[Provided records Boundary: Start]

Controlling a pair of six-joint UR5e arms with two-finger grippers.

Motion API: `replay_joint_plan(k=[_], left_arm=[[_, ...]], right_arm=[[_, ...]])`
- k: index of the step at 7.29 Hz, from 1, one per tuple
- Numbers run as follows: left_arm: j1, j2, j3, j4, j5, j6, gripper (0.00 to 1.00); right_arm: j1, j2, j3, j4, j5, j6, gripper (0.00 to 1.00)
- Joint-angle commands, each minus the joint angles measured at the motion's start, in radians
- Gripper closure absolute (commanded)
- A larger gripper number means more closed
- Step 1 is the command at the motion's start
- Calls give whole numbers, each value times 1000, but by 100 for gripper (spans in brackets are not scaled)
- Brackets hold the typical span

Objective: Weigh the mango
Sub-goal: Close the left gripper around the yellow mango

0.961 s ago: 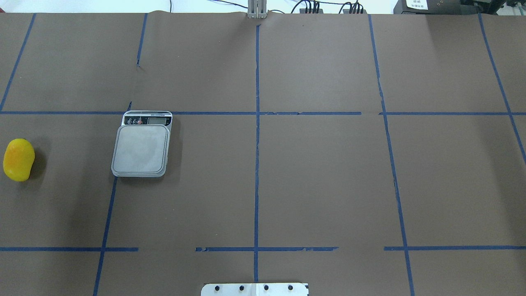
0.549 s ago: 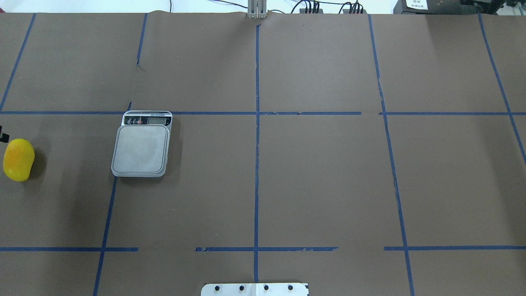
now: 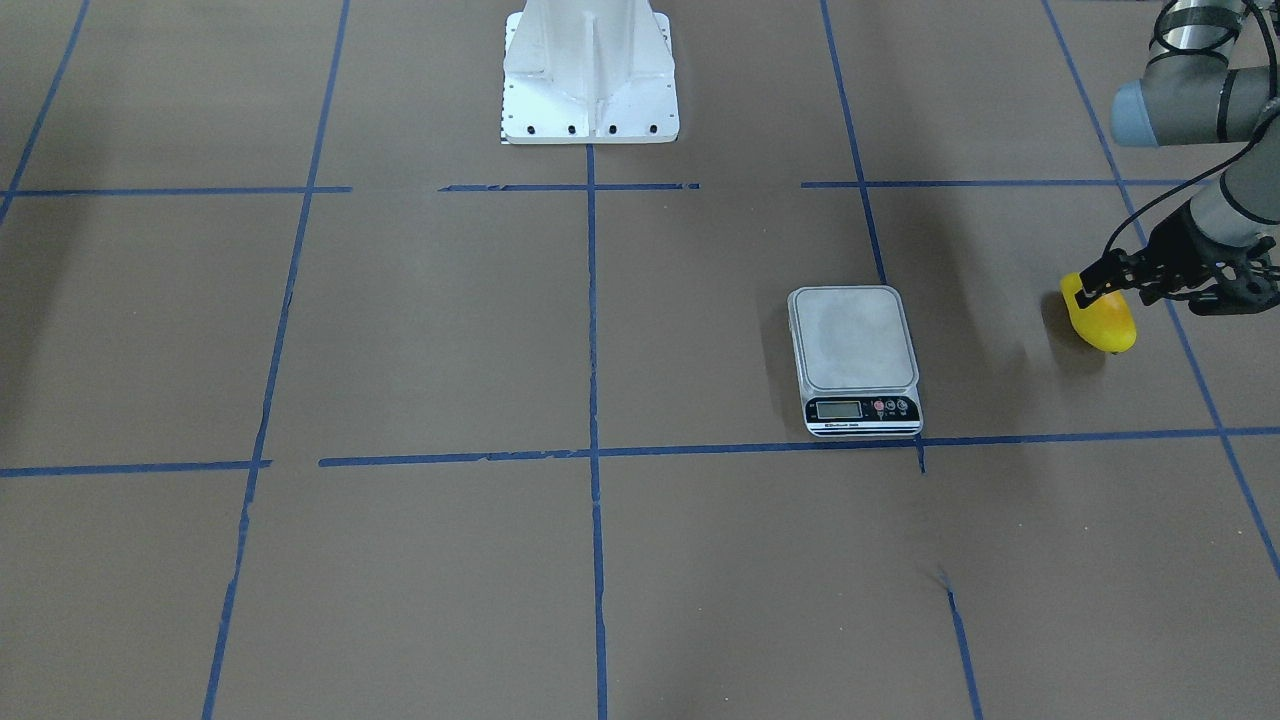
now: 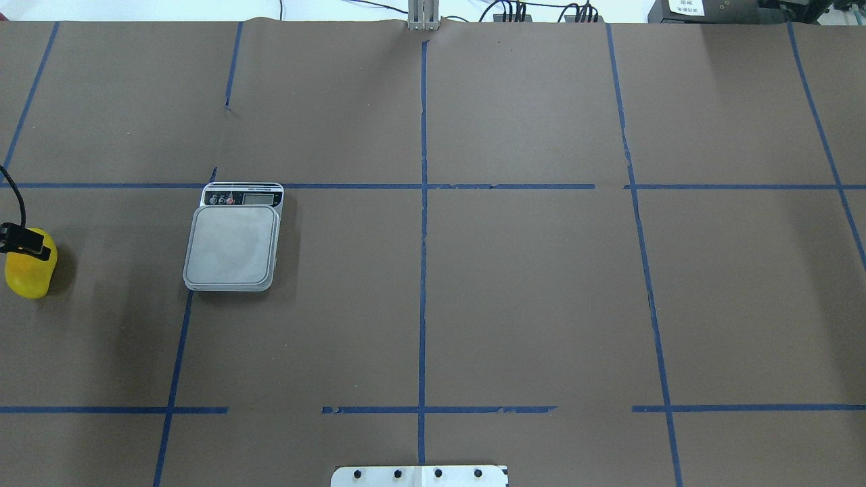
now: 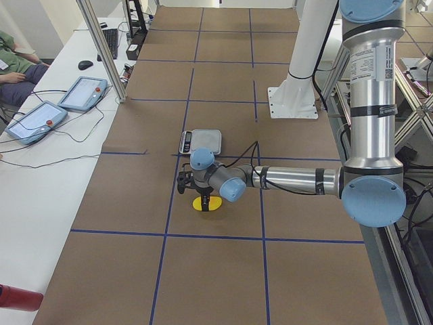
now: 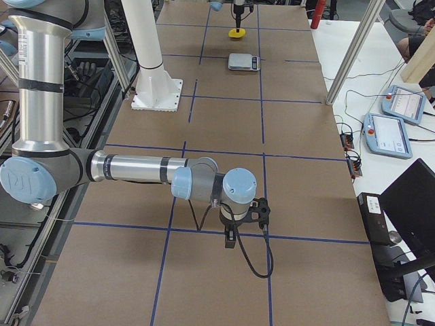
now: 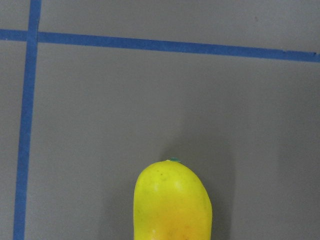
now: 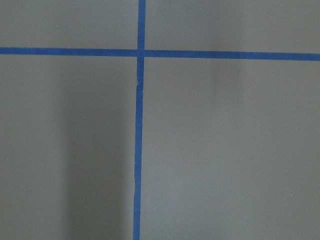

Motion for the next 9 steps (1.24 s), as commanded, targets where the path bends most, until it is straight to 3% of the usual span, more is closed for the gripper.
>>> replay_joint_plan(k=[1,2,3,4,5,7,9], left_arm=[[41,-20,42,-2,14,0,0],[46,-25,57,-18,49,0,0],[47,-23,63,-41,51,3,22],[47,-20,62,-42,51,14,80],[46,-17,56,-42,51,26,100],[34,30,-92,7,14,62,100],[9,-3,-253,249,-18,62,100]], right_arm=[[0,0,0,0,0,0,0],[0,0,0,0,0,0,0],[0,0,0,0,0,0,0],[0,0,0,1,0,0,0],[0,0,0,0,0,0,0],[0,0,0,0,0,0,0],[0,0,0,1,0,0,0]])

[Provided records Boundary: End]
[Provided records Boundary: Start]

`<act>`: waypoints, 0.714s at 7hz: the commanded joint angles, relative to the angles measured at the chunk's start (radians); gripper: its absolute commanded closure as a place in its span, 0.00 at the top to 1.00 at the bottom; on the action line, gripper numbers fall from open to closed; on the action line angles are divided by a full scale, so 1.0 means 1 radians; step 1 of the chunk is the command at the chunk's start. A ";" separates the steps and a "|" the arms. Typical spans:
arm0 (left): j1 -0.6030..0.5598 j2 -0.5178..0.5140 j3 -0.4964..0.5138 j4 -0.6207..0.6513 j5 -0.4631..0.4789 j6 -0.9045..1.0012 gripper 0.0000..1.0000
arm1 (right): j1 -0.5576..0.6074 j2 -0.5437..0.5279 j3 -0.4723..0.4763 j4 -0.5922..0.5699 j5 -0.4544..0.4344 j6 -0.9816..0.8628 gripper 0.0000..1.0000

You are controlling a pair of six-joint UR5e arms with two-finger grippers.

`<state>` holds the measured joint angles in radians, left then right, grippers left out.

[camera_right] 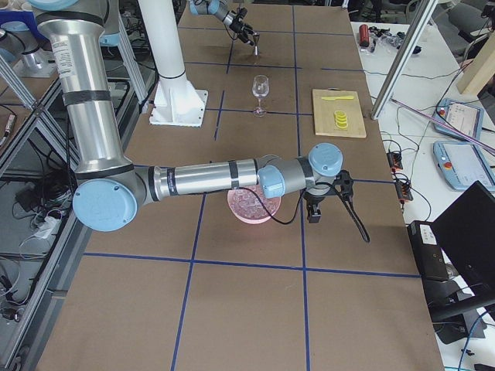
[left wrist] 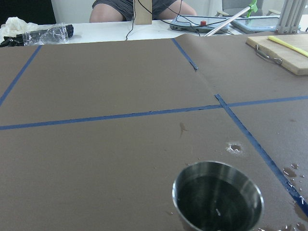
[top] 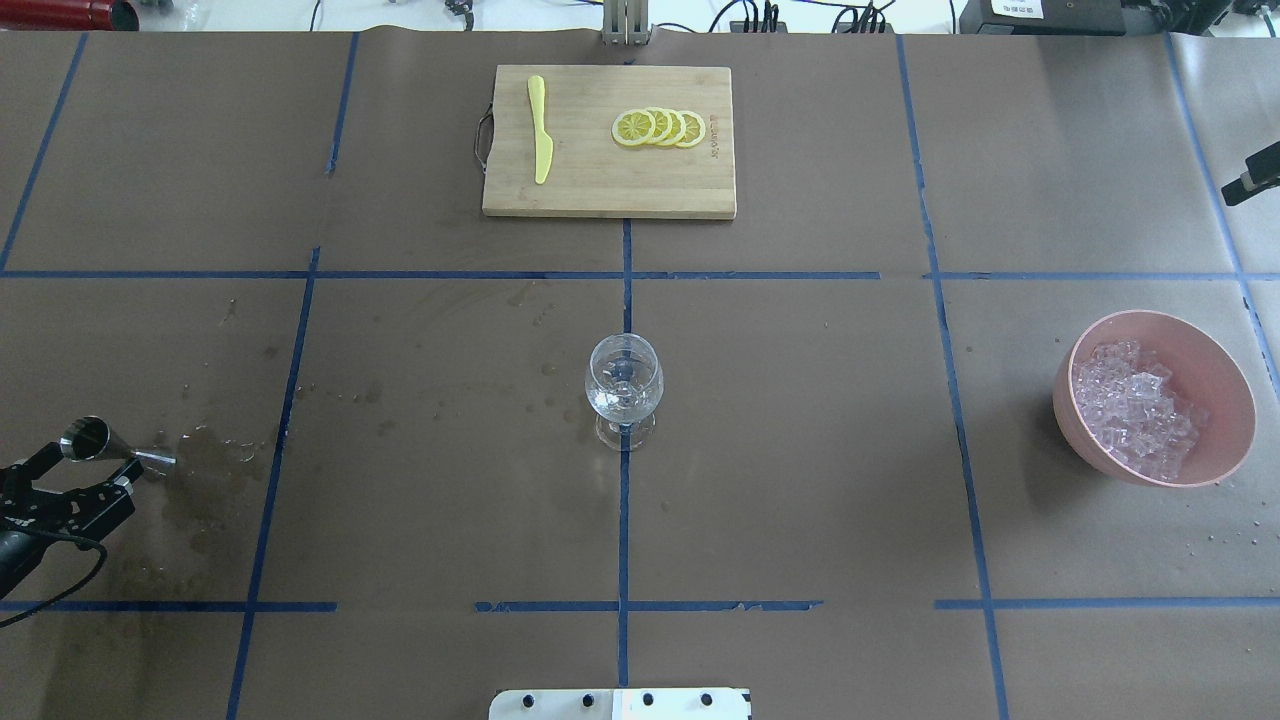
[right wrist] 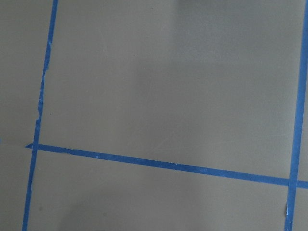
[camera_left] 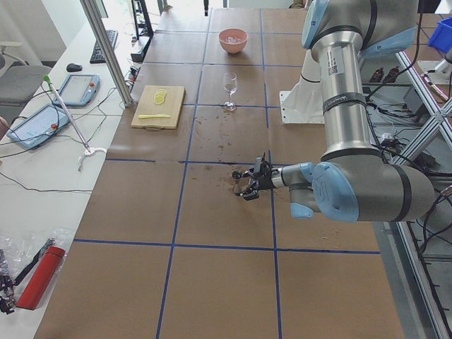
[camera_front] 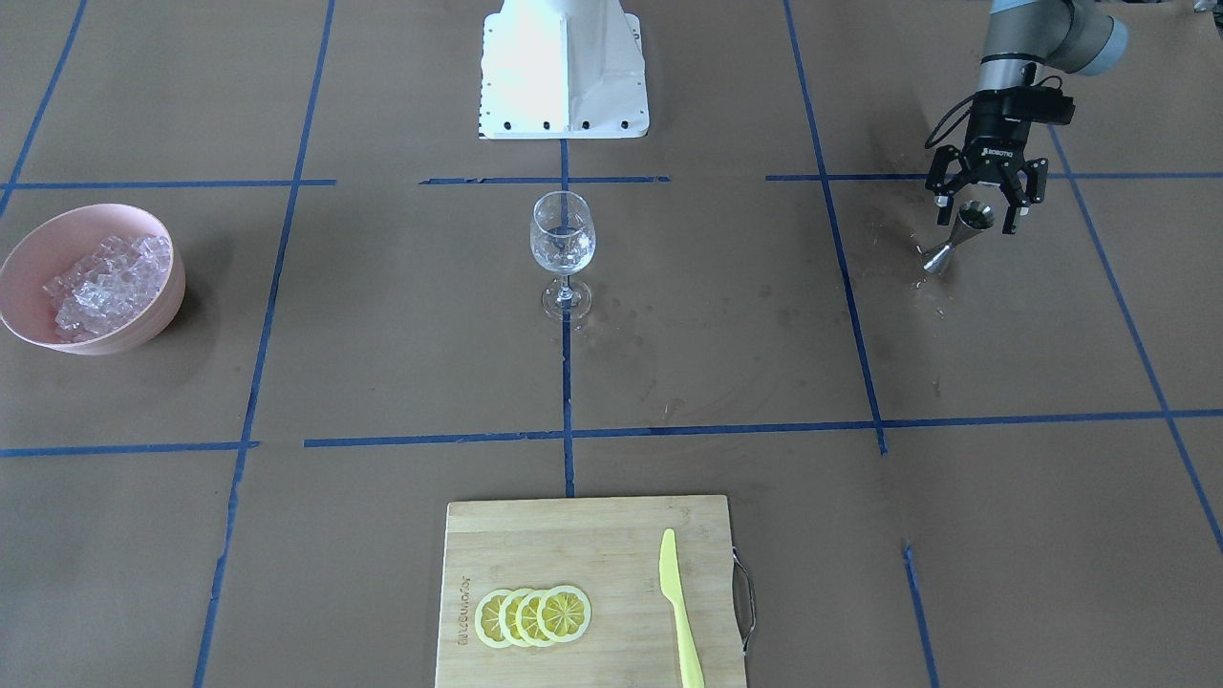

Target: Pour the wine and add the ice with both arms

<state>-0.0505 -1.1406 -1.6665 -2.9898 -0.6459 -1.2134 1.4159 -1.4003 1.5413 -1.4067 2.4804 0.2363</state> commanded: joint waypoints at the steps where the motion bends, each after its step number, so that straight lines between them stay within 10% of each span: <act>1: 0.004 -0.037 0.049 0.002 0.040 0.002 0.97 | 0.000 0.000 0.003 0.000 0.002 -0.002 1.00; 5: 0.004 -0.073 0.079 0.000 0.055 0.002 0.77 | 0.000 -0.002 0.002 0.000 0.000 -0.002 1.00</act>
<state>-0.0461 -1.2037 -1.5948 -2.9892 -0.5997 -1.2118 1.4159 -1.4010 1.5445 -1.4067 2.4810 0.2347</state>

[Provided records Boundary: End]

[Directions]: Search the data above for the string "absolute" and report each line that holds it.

[Answer space]:
- Gripper closure absolute (commanded)
`<act>`: waypoints, 0.714s at 7hz: the commanded joint angles, relative to the angles measured at the chunk's start (radians); gripper: its absolute commanded closure as a place in its span, 0.00 at the top to 1.00 at the bottom; on the action line, gripper numbers fall from open to closed; on the action line angles are divided by a full scale, so 1.0 means 1 radians; step 1 of the chunk is the command at the chunk's start. A ";" separates the steps and a "|" the arms. Typical spans:

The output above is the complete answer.